THE DATA:
----

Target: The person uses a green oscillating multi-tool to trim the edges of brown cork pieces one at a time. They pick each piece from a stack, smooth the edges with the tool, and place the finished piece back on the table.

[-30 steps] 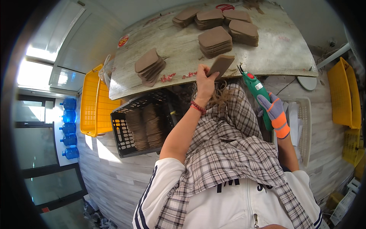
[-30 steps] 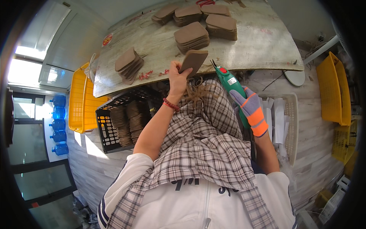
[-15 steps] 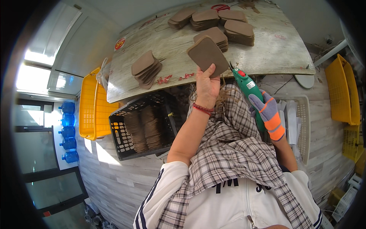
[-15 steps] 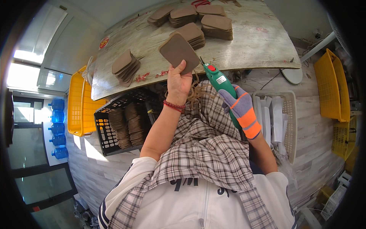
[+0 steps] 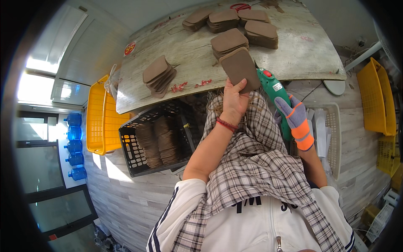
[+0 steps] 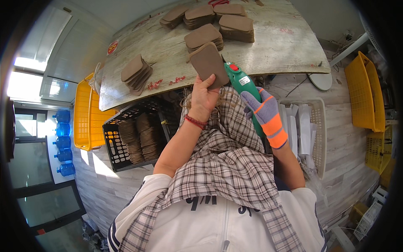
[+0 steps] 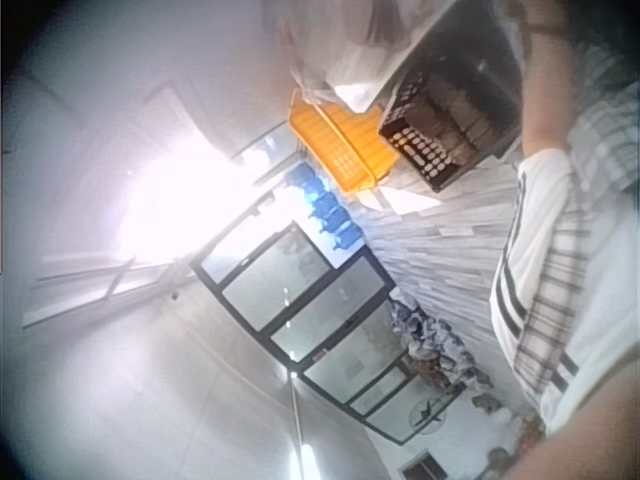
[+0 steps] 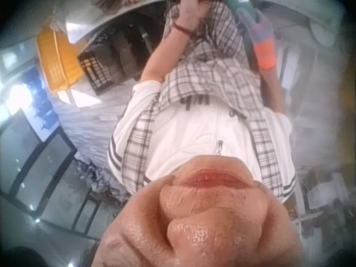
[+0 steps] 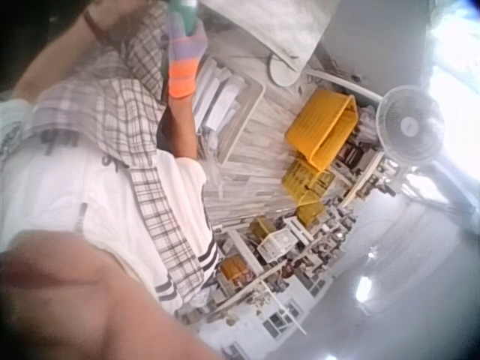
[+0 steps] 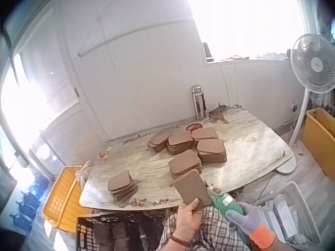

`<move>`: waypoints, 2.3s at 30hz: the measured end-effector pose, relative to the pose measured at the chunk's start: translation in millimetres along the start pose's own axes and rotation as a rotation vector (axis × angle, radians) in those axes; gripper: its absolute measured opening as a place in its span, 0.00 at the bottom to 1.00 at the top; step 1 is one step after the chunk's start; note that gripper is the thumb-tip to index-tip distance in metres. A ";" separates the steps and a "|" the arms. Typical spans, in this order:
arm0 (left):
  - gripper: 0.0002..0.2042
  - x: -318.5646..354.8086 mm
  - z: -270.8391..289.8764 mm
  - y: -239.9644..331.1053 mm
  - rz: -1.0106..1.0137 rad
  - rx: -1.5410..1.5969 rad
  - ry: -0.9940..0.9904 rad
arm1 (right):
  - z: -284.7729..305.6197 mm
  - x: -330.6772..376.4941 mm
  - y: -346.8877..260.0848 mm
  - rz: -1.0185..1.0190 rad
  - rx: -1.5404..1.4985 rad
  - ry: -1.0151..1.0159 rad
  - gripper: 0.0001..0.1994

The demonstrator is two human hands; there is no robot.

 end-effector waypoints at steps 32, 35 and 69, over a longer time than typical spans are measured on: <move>0.21 31.3 9.6 59.4 0.350 -1.073 -0.035 | 19.2 13.7 -14.1 -0.012 0.345 -0.256 0.19; 0.23 35.3 13.6 54.1 0.418 -1.065 -0.053 | 14.3 13.1 -15.1 -0.026 0.305 -0.237 0.19; 0.18 40.7 0.4 87.2 0.133 -1.235 -0.053 | -5.3 16.9 -12.1 -0.072 0.367 -0.412 0.19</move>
Point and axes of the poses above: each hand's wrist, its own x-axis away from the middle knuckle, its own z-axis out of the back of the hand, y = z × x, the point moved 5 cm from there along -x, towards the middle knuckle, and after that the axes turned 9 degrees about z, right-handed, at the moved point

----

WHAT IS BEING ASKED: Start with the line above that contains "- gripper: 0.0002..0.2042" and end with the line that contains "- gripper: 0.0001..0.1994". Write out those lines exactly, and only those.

ANSWER AREA:
  - gripper: 0.0002..0.2042
  - x: -318.5646..354.8086 mm
  - z: -270.8391..289.8764 mm
  - y: -239.9644..331.1053 mm
  - rz: -1.0106..1.0137 rad
  - rx: -1.5410..1.5969 rad
  - ry: -0.9940..0.9904 rad
arm1 (right):
  - z: -284.7729..305.6197 mm
  - x: -330.6772..376.4941 mm
  - y: -346.8877..260.0848 mm
  - rz: -1.0185..1.0190 rad
  - rx: -1.5404..1.4985 rad
  - ry: -1.0151..1.0159 rad
  - gripper: 0.0001..0.1994

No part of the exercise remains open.